‘I think when I have a baby, I’m going to livestream the birth.’ Rosie Spaughton is sitting in the Guardian canteen with her wife Rose Ellen Dix, talking about the future of their YouTube channels – and the prospect of parenthood. Known to their one million subscribers simply as Rose and Rosie, they slouch comfortably among a growing pantheon of online celebrities, pulling in vast audiences via the omnipresent video-sharing platform. Their videos have been viewed over 142m times.
What do they do to attract such a huge following? Well, they sit in their living room in Hertford and chat. They talk about their lives, play video games, make up terrible songs on Rose’s acoustic guitar. They are warm, hilarious and unguardedly honest, especially about sex and relationships. In one recent video, they discuss their most hurtful rejections. “Oh, there was that time you tried to have a threesome and they told you to get out,” says Rosie with undisguised glee. “That could only happen to you.”
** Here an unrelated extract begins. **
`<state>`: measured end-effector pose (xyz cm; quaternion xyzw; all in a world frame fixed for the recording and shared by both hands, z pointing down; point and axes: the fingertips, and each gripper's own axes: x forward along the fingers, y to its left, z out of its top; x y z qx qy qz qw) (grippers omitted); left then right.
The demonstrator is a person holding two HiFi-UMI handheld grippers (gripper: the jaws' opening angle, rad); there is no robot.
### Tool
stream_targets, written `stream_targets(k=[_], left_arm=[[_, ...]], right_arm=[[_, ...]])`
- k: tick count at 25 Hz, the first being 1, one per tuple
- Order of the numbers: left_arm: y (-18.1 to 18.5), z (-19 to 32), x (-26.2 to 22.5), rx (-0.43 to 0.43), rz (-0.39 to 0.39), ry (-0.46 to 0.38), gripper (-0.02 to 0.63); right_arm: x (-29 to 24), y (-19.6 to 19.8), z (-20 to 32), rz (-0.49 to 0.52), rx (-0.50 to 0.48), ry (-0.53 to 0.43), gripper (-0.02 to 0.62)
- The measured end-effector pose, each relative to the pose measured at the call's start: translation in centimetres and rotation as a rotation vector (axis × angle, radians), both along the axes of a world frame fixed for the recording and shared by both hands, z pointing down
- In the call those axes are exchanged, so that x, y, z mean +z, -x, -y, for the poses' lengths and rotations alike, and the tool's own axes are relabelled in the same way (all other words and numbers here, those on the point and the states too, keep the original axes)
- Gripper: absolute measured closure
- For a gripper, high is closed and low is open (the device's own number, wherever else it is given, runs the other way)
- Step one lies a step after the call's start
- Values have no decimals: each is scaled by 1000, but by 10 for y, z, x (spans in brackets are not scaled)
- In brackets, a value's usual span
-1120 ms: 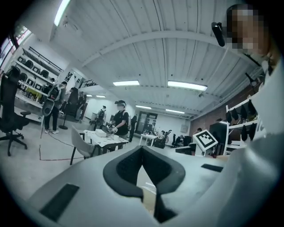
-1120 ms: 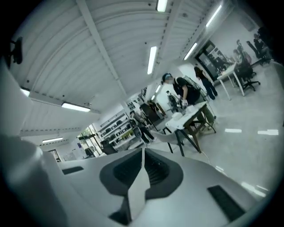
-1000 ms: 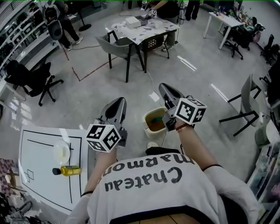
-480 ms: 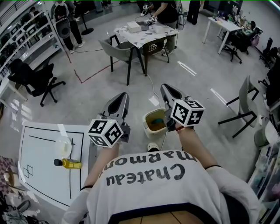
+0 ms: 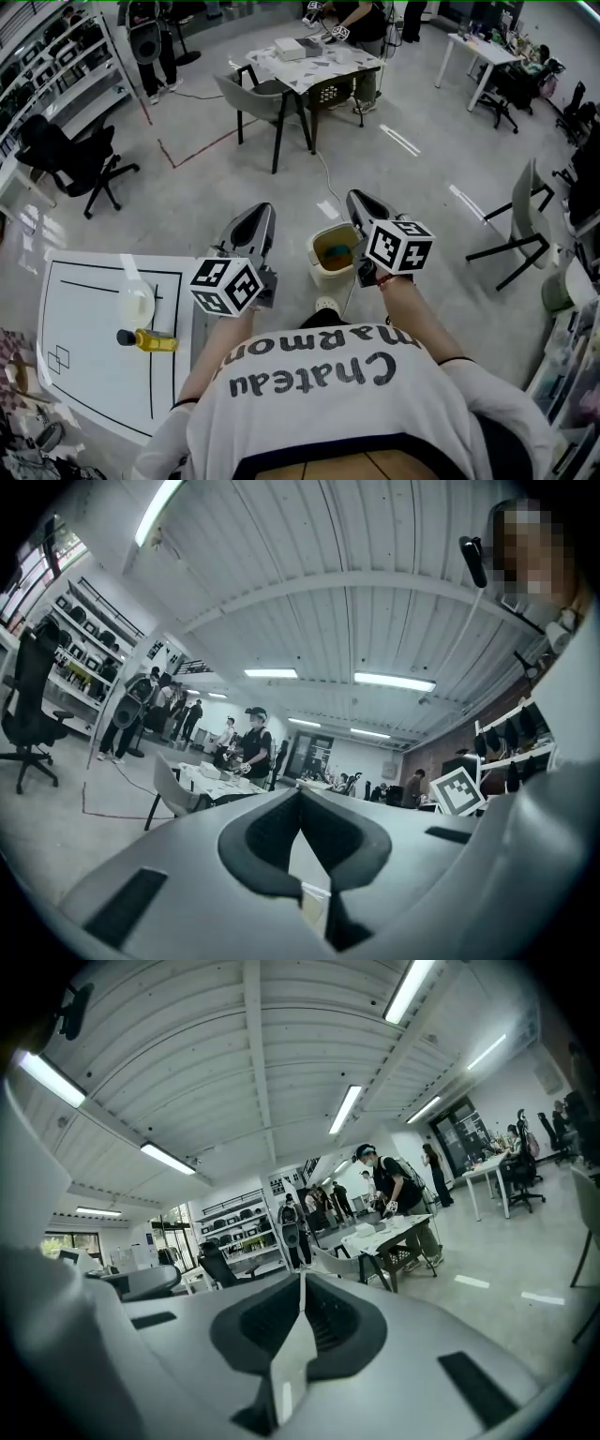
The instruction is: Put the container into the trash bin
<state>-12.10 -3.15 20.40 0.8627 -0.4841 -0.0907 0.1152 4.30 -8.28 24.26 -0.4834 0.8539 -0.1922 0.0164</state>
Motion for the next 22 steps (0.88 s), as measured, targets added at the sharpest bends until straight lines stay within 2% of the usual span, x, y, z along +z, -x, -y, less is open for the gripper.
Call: stream_targets(k=[13,22], left_arm=[[19,0,27,-17,-35,59,583],[20,1,27,-17,-42,52,582]], right_arm=[[26,10,-6,1,13,62,558],[30,15,-8,-28,-1,68,560]])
YouTube superstardom is an emerging form of celebrity, one that’s much more intimate than TV, music or the movies. Rose and Rosie don’t really broadcast to an audience, they share with a community. “YouTubers are relatable, they’re accessible,” says Rosie. “On Twitter, George Clooney doesn’t follow you or tweet you back, but we follow our fans. We talk to them, we meet them, we even know their friends.”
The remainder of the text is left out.